ACTIVITY » Filter the entries below, keeping only lines with "snack".

RECORDS PROVIDED »
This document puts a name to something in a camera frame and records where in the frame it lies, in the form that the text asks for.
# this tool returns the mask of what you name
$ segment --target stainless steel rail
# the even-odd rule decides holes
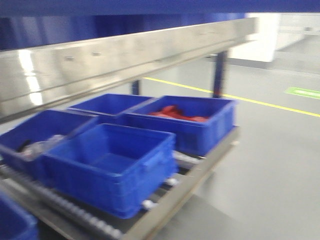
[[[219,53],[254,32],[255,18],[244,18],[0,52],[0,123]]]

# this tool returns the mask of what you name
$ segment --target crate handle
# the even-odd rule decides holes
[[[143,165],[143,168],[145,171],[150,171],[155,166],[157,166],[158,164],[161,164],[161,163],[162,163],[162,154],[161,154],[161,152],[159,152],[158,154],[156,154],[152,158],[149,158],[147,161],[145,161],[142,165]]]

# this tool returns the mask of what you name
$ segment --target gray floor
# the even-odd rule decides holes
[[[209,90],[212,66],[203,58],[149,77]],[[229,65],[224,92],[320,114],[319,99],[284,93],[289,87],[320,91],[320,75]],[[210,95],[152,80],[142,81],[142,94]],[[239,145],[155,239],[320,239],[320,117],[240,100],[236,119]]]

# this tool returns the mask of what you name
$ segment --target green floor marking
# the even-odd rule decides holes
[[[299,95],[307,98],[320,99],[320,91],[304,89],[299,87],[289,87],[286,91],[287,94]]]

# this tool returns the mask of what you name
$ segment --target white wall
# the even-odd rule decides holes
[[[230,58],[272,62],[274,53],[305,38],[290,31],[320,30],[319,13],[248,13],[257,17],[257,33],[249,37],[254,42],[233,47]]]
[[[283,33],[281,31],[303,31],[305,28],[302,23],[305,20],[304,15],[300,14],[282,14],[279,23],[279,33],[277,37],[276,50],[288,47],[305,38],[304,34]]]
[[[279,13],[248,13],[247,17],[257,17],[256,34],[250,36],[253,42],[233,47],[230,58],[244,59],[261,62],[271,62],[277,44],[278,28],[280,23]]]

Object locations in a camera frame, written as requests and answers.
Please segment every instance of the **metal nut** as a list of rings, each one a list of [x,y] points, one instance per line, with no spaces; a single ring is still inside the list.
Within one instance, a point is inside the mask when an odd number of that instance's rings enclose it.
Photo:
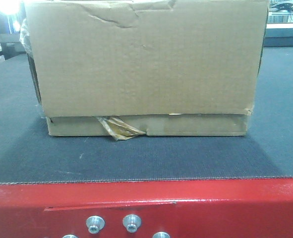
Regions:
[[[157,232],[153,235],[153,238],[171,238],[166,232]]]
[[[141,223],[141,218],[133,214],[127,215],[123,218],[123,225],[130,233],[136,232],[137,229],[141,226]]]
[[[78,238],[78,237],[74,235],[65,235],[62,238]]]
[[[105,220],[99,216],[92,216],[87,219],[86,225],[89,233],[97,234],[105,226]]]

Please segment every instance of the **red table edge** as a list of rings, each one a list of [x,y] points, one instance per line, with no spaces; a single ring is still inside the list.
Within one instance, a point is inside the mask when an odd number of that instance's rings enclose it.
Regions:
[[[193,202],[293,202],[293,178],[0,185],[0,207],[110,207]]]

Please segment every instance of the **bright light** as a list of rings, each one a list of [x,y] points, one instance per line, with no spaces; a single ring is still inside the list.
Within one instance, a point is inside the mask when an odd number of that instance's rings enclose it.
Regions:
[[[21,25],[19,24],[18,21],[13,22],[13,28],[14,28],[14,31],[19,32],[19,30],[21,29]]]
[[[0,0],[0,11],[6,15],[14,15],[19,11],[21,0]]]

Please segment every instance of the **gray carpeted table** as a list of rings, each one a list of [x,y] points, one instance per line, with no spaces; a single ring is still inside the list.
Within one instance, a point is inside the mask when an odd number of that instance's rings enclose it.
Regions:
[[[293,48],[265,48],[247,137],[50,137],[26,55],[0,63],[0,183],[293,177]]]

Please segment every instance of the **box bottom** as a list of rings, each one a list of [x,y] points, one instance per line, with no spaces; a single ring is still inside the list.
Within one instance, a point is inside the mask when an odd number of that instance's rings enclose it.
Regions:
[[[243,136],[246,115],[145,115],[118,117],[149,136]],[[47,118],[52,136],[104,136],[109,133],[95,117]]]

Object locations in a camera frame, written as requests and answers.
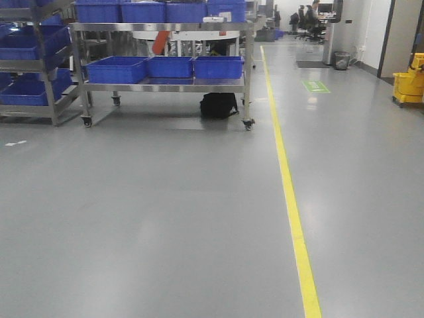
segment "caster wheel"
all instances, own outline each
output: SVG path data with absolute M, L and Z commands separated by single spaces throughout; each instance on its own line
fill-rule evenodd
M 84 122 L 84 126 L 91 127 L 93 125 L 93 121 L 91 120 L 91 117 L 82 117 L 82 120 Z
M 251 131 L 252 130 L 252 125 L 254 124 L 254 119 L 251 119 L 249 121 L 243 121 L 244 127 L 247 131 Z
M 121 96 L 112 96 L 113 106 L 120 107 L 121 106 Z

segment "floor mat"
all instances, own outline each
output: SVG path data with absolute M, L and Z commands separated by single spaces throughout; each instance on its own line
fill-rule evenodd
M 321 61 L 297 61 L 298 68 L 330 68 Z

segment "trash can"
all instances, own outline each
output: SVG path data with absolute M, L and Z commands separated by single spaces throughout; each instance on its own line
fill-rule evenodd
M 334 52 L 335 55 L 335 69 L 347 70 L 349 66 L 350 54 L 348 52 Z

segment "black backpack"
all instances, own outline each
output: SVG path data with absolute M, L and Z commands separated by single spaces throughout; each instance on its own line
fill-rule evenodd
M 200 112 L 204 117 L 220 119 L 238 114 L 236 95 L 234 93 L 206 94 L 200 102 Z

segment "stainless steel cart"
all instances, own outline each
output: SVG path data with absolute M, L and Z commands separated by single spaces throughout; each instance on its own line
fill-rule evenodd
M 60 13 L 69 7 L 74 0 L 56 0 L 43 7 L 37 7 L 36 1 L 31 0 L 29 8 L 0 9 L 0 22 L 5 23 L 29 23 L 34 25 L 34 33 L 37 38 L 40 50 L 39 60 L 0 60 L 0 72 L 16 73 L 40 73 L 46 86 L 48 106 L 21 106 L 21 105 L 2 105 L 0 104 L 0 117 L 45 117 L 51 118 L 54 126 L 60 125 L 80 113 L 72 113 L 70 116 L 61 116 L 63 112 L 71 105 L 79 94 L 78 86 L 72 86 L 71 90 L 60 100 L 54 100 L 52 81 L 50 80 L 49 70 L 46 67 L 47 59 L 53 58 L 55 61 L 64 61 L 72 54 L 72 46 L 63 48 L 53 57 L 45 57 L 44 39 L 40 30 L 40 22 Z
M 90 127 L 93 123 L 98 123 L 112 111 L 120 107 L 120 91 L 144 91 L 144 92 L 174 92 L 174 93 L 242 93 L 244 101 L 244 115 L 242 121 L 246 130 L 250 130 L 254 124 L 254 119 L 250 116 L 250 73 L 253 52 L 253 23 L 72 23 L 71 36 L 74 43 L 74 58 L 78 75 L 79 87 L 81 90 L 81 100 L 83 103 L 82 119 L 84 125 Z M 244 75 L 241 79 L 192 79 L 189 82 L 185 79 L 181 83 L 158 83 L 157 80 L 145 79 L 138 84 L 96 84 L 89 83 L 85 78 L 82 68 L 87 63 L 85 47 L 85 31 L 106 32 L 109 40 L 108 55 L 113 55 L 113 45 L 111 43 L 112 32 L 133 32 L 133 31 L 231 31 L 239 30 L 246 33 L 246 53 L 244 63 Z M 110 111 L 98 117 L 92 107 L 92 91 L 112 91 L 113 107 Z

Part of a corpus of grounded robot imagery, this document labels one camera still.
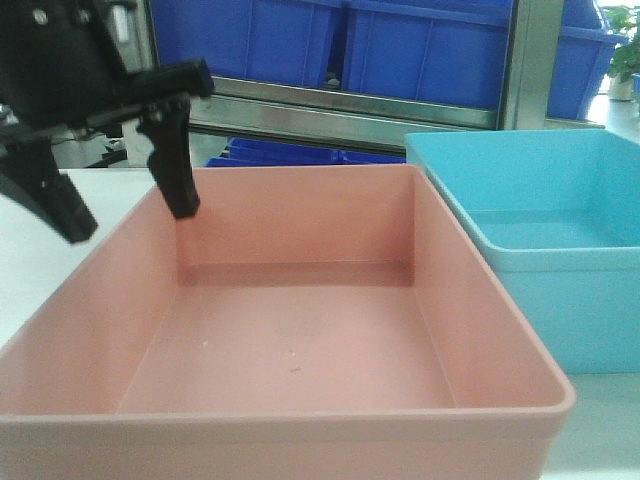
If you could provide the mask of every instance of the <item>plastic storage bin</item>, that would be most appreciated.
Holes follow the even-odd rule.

--

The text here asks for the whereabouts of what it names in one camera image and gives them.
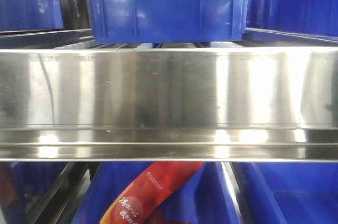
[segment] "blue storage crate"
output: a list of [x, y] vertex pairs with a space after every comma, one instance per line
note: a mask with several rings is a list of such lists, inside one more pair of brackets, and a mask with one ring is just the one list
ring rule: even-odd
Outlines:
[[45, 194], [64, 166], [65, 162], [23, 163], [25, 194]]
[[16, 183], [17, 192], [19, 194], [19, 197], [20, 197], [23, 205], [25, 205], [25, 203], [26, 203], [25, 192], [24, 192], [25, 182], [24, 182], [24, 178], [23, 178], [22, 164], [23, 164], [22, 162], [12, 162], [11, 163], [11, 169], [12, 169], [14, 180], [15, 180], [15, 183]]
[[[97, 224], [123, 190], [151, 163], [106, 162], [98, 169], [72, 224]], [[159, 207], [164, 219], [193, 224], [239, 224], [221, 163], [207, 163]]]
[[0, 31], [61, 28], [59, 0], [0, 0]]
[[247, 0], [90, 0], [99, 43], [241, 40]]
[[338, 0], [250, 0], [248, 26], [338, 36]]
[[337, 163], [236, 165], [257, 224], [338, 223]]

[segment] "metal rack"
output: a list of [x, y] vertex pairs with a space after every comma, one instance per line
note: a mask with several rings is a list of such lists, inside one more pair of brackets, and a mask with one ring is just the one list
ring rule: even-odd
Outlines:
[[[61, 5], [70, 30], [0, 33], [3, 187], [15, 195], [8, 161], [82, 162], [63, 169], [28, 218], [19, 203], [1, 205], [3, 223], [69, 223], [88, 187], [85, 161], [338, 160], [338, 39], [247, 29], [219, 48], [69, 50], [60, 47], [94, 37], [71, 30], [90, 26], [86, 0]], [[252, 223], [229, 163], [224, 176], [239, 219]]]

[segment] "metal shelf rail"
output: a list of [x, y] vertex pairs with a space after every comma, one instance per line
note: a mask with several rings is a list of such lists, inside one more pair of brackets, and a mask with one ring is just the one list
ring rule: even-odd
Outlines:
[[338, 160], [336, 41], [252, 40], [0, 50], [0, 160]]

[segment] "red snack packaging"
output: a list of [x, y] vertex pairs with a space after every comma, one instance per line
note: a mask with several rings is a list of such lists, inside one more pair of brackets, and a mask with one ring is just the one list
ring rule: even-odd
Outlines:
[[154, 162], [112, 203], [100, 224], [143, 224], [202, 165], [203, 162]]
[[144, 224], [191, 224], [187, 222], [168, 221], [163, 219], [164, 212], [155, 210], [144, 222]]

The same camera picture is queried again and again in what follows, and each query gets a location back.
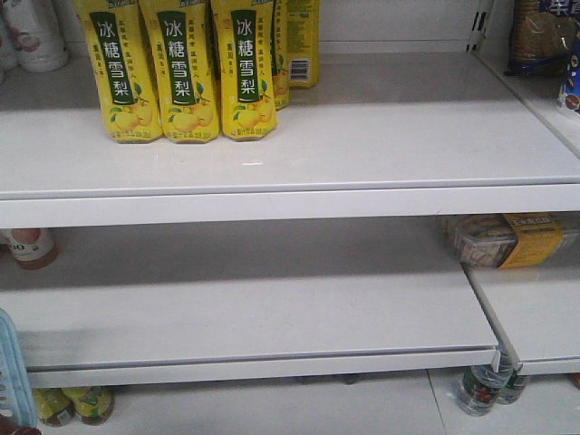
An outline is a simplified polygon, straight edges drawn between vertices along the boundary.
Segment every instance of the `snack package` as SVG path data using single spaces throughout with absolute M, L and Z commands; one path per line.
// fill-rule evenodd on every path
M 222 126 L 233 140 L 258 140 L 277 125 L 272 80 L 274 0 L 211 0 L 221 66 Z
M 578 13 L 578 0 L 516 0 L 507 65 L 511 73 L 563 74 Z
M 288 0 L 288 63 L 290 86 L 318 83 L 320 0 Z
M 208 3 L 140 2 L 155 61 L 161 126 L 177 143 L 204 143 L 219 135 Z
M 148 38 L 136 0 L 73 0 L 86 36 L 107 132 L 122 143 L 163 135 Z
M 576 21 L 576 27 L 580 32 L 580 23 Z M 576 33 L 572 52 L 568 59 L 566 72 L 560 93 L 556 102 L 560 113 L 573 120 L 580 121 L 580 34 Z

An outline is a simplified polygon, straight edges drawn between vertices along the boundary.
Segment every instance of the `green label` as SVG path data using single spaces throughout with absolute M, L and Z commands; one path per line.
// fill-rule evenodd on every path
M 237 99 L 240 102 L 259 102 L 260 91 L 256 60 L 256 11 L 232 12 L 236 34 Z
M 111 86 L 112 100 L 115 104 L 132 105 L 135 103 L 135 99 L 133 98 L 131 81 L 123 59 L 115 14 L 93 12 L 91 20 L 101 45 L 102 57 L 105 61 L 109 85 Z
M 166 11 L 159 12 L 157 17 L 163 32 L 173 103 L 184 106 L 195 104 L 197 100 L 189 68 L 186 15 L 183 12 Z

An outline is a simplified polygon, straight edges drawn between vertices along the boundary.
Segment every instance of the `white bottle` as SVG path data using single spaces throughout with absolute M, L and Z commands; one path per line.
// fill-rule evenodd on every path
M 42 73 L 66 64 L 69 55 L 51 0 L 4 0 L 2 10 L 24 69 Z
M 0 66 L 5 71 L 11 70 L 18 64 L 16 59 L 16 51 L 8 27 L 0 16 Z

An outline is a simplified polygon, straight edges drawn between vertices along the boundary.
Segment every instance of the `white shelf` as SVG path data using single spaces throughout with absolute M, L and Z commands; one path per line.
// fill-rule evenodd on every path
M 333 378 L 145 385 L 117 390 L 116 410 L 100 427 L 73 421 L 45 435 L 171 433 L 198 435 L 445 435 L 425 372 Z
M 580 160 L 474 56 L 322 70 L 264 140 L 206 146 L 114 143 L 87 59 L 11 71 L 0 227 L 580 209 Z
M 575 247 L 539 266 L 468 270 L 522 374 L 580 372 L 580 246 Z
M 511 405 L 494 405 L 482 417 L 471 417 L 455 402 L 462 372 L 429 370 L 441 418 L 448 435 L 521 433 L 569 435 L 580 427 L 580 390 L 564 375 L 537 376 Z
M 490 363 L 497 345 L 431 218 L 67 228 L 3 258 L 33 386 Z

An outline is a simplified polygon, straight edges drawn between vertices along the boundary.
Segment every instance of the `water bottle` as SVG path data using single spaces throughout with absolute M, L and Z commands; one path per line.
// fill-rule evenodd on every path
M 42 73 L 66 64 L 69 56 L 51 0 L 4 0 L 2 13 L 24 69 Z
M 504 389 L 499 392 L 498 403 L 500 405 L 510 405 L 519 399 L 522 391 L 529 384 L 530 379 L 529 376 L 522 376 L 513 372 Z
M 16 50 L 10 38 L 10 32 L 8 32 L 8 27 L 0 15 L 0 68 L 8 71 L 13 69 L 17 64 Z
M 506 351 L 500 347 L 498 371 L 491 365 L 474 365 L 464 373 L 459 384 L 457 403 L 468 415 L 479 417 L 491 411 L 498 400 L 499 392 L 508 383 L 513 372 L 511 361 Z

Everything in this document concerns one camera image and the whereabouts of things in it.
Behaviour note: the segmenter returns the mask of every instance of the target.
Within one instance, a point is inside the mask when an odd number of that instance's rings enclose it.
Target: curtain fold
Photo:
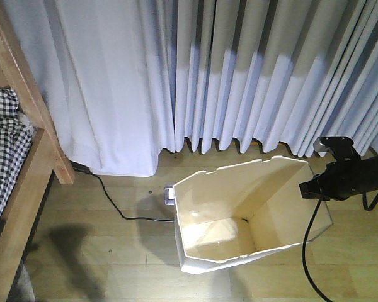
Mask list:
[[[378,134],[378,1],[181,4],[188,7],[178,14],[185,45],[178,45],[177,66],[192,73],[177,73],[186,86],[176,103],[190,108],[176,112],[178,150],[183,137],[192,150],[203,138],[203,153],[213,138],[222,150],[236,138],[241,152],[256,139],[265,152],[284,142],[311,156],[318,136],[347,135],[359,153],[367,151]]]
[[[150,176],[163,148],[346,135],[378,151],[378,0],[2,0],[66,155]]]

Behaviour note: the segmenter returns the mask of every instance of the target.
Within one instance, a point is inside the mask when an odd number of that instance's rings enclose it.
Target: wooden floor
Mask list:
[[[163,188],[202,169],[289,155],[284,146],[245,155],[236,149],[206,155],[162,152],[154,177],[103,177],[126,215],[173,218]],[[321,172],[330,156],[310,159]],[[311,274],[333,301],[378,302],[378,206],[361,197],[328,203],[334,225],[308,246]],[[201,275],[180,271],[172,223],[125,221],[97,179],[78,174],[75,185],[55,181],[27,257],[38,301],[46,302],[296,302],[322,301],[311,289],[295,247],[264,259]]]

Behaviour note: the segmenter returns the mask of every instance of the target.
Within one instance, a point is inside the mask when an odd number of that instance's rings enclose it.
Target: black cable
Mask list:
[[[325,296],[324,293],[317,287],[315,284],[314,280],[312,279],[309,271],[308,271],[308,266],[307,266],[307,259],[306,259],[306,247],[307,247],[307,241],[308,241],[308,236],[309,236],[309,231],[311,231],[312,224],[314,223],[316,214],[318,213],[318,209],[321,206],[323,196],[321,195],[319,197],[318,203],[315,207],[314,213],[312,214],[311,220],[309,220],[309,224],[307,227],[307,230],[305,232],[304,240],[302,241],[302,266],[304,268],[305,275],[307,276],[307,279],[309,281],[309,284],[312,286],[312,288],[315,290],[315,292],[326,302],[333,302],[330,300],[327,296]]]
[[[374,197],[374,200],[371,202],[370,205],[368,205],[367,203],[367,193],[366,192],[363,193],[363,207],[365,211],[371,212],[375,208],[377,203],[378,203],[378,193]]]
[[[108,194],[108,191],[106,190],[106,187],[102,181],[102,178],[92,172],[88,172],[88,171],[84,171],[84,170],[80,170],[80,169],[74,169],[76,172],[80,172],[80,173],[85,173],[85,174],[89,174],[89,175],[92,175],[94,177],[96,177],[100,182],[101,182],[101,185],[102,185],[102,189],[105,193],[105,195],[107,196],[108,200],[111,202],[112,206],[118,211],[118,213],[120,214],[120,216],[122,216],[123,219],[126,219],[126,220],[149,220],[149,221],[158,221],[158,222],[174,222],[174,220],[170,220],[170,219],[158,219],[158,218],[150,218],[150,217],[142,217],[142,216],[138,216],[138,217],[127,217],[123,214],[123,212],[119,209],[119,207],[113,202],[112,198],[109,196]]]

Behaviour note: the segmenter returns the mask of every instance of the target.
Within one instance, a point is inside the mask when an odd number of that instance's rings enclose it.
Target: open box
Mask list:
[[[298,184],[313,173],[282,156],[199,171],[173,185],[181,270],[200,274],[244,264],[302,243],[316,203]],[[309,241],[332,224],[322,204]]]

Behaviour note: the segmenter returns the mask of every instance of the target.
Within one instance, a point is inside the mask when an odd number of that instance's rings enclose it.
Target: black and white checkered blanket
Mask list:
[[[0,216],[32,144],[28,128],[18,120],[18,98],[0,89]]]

ANSWER BOX »
[segment] "red snack packaging"
Segment every instance of the `snack package` as SVG path data using single spaces throughout with absolute M, L and Z commands; one path per line.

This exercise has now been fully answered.